非时齐向量值马氏决策模型

A Non-stationary Discounted Vector-valued Markovian Decision Model with Unbounded Reward

摘要: 章云等2讨论了一类报酬函数绝对平均相对有界的非时齐向量值马氏决策模型（简记为VMDP），得出了一最优策略存在的充分条件，并讨论了强最优和最优的关系，张升等3导出了该模型的几个性质。
本文讨论在满足一类报酬函数绝对平均相对有界条件下的非时齐VMDP，将非时齐标量值马氏决策模型的主要结论（策略是最优策略的充要条件，最优方程，马氏策略优势等）在此作了推广。

Abstract: Zhang Yun et al have discussed a,non-stationary discounted vector-vector-valued Markovian decision model under the absolute average relatively bounded vector-valued reward function （Abbreviated as VMDP）, they get a sufficients condition for the existence of optimal policy.
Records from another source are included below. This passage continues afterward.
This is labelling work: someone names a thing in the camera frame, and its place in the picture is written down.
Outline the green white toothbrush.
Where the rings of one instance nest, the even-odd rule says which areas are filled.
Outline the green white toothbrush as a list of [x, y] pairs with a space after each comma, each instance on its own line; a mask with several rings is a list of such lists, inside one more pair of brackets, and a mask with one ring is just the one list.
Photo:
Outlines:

The relation between strong optimal policy and optimal policy have also discussed by them.Zhang Sheng et al have induced out some properties of the model.
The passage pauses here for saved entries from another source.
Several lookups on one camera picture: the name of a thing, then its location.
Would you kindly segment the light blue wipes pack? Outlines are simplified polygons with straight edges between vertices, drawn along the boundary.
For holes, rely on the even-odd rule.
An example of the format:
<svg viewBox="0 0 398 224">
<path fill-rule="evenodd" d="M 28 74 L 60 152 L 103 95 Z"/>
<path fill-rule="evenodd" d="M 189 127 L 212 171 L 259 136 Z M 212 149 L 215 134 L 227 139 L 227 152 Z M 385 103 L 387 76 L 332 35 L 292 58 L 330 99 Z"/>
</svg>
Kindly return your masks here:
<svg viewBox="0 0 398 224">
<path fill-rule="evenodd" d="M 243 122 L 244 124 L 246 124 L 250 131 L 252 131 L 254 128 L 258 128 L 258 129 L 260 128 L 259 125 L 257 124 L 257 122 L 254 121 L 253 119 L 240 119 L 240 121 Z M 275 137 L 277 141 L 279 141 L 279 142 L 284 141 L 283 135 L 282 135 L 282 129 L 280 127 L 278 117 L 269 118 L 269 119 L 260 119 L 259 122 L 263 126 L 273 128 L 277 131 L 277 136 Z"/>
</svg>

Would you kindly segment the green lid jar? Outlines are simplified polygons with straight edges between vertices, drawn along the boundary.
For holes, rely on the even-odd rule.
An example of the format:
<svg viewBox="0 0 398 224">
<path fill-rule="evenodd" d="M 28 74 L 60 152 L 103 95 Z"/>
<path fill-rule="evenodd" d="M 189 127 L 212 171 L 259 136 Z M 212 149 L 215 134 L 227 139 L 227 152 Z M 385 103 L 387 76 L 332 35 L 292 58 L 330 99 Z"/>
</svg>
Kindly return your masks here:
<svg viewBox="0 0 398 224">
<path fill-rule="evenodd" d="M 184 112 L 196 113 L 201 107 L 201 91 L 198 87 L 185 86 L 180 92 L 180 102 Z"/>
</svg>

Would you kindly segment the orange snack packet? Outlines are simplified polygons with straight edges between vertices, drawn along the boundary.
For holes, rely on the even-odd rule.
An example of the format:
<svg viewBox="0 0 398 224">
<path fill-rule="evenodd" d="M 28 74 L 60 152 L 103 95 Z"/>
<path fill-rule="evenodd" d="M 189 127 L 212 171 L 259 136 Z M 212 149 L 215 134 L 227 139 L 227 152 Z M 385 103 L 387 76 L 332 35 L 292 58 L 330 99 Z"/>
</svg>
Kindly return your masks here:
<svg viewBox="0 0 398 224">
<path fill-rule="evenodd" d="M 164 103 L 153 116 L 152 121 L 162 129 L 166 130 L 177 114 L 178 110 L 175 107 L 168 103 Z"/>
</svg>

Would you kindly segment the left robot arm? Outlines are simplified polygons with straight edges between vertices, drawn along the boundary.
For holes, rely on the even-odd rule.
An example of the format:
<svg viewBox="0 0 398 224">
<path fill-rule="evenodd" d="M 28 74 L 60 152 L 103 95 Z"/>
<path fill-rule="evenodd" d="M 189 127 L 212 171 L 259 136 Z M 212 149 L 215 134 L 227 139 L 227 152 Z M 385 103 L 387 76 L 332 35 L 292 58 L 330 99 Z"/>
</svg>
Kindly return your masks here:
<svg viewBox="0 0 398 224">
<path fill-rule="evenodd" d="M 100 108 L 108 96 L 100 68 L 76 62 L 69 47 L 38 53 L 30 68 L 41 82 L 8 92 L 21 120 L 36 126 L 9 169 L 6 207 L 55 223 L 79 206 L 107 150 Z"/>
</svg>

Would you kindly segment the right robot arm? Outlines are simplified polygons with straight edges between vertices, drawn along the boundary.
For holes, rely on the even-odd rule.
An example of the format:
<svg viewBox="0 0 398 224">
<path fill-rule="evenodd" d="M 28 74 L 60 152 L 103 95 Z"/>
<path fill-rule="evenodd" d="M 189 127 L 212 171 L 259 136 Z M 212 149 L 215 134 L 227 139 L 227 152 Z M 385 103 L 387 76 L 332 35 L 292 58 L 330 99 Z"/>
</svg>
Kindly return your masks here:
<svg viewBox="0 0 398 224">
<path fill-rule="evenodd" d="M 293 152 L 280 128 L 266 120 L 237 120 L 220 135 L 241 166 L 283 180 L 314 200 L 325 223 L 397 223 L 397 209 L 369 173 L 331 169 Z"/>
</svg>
In this paper, the non-stationary discounted VMDP is investigated continually, the major results in scaler-valued Markovian decision model （the necessary and sufficient coindition for a policy to be optimal policy, optimal equation,the dominating property of Markovian policy et al） are extended here.